*ABOUT THIS TASK*: Write out, word for word, only the lines from the one containing "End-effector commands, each" through the final line of the data.
********
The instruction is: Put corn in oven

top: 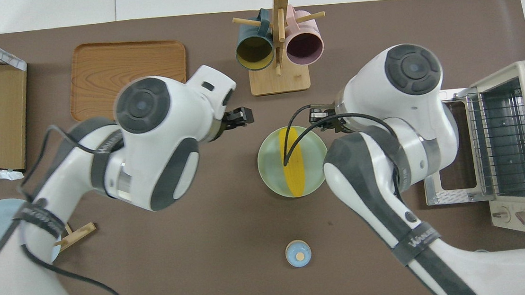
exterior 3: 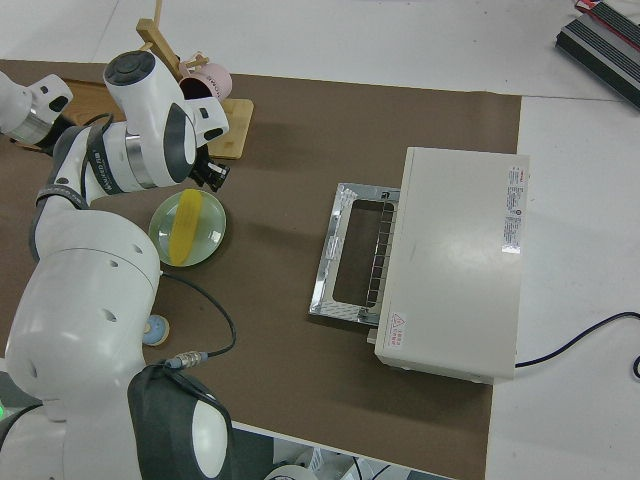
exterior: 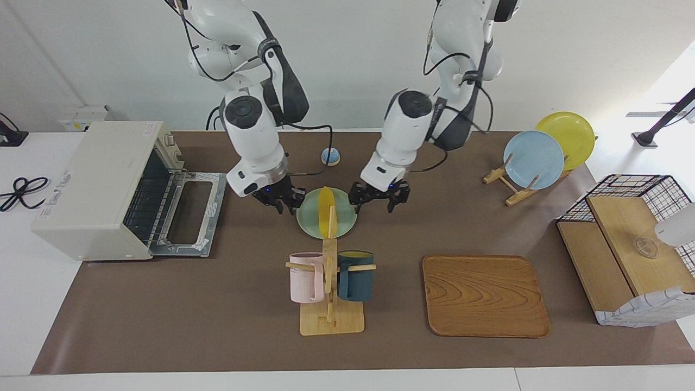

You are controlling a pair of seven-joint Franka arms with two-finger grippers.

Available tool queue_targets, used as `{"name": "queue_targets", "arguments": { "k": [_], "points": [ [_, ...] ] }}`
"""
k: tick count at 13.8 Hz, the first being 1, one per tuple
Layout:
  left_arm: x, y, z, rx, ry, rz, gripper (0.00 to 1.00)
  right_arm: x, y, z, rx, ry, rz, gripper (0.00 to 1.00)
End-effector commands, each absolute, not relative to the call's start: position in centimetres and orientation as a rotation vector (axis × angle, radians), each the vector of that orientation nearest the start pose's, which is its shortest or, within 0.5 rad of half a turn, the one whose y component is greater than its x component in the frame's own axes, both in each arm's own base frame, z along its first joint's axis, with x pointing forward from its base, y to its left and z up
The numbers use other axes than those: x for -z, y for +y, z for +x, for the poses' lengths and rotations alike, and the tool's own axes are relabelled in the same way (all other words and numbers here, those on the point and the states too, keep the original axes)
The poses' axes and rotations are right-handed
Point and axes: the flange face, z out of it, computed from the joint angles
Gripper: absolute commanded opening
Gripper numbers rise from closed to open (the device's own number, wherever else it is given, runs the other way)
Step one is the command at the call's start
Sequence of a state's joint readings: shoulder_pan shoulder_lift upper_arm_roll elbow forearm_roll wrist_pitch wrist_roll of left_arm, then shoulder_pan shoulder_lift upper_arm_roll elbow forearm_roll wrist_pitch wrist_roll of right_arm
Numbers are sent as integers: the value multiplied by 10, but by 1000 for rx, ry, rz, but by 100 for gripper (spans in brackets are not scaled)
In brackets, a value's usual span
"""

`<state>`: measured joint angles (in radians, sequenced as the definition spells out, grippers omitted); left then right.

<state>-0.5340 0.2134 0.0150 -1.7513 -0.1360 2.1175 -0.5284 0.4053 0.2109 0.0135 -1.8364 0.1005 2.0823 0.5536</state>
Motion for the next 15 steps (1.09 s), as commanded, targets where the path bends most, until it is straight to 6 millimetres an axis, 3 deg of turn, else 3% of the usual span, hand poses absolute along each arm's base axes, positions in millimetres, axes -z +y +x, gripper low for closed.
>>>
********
*RESULT OF THIS EXERCISE*:
End-effector commands, each absolute, not relative to the call's start: position in centimetres and orientation as a rotation vector (axis × angle, radians), each the vector of that orientation nearest the start pose's, which is its shortest or, within 0.5 rad of half a turn, the one whose y component is greater than its x component in the frame's own axes, both in each arm's own base frame, z along its first joint's axis, with x pointing forward from its base, y to its left and z up
The numbers use other axes than those: x for -z, y for +y, z for +x, for the poses' lengths and rotations alike, and the tool's own axes are relabelled in the same way (all other words and numbers here, those on the point and the states too, keep the original axes)
The poses' axes and rotations are right-handed
Point and axes: the flange face, z out of it, computed from the joint angles
Gripper: absolute commanded opening
Gripper numbers rise from closed to open (the device's own number, wherever else it is given, runs the other way)
Step one is the command at the call's start
Sequence of a state's joint readings: shoulder_pan shoulder_lift upper_arm_roll elbow forearm_roll wrist_pitch wrist_roll of left_arm, then shoulder_pan shoulder_lift upper_arm_roll elbow forearm_roll wrist_pitch wrist_roll of right_arm
Numbers are sent as integers: the value multiplied by 10, but by 1000 for rx, ry, rz, but by 100 for gripper (spans in brackets are not scaled)
In brackets, a value's usual span
"""

`<state>`: measured joint angles (in radians, sequenced as the definition spells out, grippers omitted); left then right.

<state>-0.5340 0.2134 0.0150 -1.7513 -0.1360 2.1175 -0.5284 0.4053 0.2109 0.0135 -1.8364 0.1005 2.0823 0.5536</state>
Motion for the next 15 steps (1.09 s), as commanded, targets where the path bends most, until it is straight to 6 millimetres an axis, 3 deg of turn, else 3% of the usual span, hand poses absolute along each arm's base axes, positions in millimetres, axes -z +y +x, gripper low for closed.
>>>

This concludes the answer to the exercise.